Last week, researchers at the German Aerospace Center (DLR) pushed drone technology another step further: They made one land on a moving car. On a runway at the Mindelheim-Mattsies airfield in Bavaria, the 44-pound drone successfully spotted a QR code on the roof of an Audi and touched down on the net affixed to the station wagon’s roof, at 43 mph.
This demo inspires two thoughts, in quick succession. 1) Cool! 2) Wait, what’s the point of this?
The DLR researchers say using a speed-matching vehicle to catch a drone makes for safer landings, and that the removal of cumbersome landing gear frees up space for the UAV to carry more equipment. “The available payload capacity can be increased significantly. In the case of very light solar aircraft it could be almost doubled,” says Tin Muskardin, an engineer at the DLR’s Institute of Robotics and Mechatronics who worked on the project. It’s good for high altitude, long endurance (HALE) drones, he says, because “these fragile aircraft could be landed in much less restrictive weather conditions.”
In other words, a drone without wheels and the accompanying support structures could accommodate more scientific instruments for errands like taking weather measurements up in the stratosphere, and it wouldn’t have to worry as much about dangerous crosswinds interfering with touchdown. And if a strong wind did push the drone off course, the moving vehicle underneath could reposition accordingly (as long as the road’s wide enough).

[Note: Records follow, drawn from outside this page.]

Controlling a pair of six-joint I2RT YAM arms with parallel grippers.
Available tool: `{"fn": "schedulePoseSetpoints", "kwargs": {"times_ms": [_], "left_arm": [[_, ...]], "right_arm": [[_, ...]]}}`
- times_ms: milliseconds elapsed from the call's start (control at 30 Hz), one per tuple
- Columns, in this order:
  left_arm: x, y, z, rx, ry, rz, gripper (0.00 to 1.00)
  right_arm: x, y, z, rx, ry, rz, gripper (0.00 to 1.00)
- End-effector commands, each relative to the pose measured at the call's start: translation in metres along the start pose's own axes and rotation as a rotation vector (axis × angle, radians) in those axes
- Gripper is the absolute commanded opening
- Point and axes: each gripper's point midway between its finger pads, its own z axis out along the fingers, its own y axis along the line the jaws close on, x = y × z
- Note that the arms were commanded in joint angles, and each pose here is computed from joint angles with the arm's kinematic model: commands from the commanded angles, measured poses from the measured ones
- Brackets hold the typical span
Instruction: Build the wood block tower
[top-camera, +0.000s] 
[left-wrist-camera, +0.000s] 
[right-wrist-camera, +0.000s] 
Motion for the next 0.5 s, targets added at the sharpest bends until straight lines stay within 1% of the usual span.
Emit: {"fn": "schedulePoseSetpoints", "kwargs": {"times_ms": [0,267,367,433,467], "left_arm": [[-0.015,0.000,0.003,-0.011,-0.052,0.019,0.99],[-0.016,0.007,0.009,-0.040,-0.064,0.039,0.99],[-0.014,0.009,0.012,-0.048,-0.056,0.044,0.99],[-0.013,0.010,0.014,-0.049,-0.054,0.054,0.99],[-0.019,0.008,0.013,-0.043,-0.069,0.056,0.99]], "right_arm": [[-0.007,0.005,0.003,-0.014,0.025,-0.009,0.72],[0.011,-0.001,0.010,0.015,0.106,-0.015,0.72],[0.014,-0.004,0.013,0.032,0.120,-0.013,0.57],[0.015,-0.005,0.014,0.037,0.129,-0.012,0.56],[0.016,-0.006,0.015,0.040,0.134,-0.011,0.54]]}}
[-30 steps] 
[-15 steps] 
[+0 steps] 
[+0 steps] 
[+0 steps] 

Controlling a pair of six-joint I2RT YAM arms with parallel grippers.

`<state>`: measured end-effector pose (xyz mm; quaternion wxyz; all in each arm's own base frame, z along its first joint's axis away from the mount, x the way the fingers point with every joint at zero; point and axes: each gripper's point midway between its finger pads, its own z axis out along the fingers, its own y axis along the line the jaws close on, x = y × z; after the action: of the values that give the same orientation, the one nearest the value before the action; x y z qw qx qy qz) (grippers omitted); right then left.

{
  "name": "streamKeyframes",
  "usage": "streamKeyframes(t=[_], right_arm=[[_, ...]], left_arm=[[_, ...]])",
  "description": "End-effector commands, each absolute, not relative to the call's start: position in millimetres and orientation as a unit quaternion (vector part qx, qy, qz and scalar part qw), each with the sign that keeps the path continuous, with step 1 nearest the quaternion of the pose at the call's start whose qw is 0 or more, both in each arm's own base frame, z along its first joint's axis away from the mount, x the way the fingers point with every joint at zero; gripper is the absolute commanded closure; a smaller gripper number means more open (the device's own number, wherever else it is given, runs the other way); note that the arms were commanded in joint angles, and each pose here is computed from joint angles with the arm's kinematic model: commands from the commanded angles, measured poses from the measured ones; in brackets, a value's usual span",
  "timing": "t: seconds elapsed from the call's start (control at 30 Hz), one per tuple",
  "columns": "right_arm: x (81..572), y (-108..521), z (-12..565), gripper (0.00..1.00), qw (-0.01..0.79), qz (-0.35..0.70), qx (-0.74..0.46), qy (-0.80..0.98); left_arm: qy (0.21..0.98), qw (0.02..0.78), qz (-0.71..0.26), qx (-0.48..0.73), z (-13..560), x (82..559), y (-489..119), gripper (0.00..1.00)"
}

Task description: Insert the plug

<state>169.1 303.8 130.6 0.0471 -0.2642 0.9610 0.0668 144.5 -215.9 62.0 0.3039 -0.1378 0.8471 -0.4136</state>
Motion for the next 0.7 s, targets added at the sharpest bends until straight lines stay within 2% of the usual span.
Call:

That seems handy enough, but it’s not clear the researchers have found an answer to a question anyone is asking. “There may be places where people don’t have the ability to land and they need to catch a drone,” says Colin Snow, CEO and founder of the research firm Drone Analyst. The US military has experimented with that, he says, but is moving away from the idea. “I scratched my head a little bit when I saw it, honestly, and said, ‘Okay that’s nice.’”
If your aim is to reduce the drone’s weight (and thus increase its carrying capacity), Snow concedes cutting out the landing gear is a smart move. But he points out that there are already drones available, like the Trimble UX5 and SenseFly eBee, that have scrapped their wheels in favor of more durable structures that let them land on rough terrain. AeroVironment’s Raven, for example, is a hand-launched vehicle without landing gear—it’s built for use in Afghanistan, and just lands in the dirt. “That problem has already been tackled just by having beefier underbellies,” Snow says. “And that beefier underbelly has tricked down to advanced commercial small drones.”
All of which is to say, now is not the time to invest your savings in a company that specializes in making landing nets you strap to the roof of your car. That’s not to say, however, that there’s no point to figuring out how to make an aircraft land itself on a moving target. For one thing, remember, it’s really cool.
More seriously, there may be a bigger upside for another project interested in stratospheric flight research. The EU-funded Gabriel Project Consortium is working to make air travel more efficient by using a magnetic levitation pad to assist with take off and landing. Instead of carrying heavy landing gear that’s only useful for a few minutes per flight, planes would attach to a sled that levitates above the runway. It’s the sled that accelerates down the track, and unleashes the plane once it’s going fast enough to lift off the ground, not unlike how jets take off from aircraft carriers.
As a plane comes in to land, the sled moves down the runway, matching the speed of the descending aircraft, until they link up on the ground. Like with the DLR landing demo, the first reaction to hearing about this is, Cool! But here, the follow-up isn’t, “Why do this?” It’s “Why does anyone think rebuilding all the world’s airports is the best way to make flying a bit more efficient?”
Let’s go back to drones, then. Snow doesn’t buy the idea that reworking landings is the best way to keep UAVs in the air. “Solar power, solar augmentation, those are the places where people are looking right now for some big wins for endurance,” he says. “How much endurance would taking off a landing gear add to a drone? Not much. I don’t know what other problem they’re trying to solve, honestly.”
So in the scheme of all the future-inspired transportation projects people around the world are working on, the DLR drone catch feels more practical than teaching a robot to ride a motorcycle, but not nearly as useful as using autonomous tech to make parking easier.
Still, the fact that this technology doesn’t have an obvious use right now doesn’t mean it’s no good. It’s not hard to imagine Amazon tinkering with it to make its package-delivering drones link up with its package-delivering trucks. Or maybe some brilliant fast food entrepreneur will build a fleet of drones to bring us meals at highway speeds. Forget drive-through eating—it’s time for drive-by.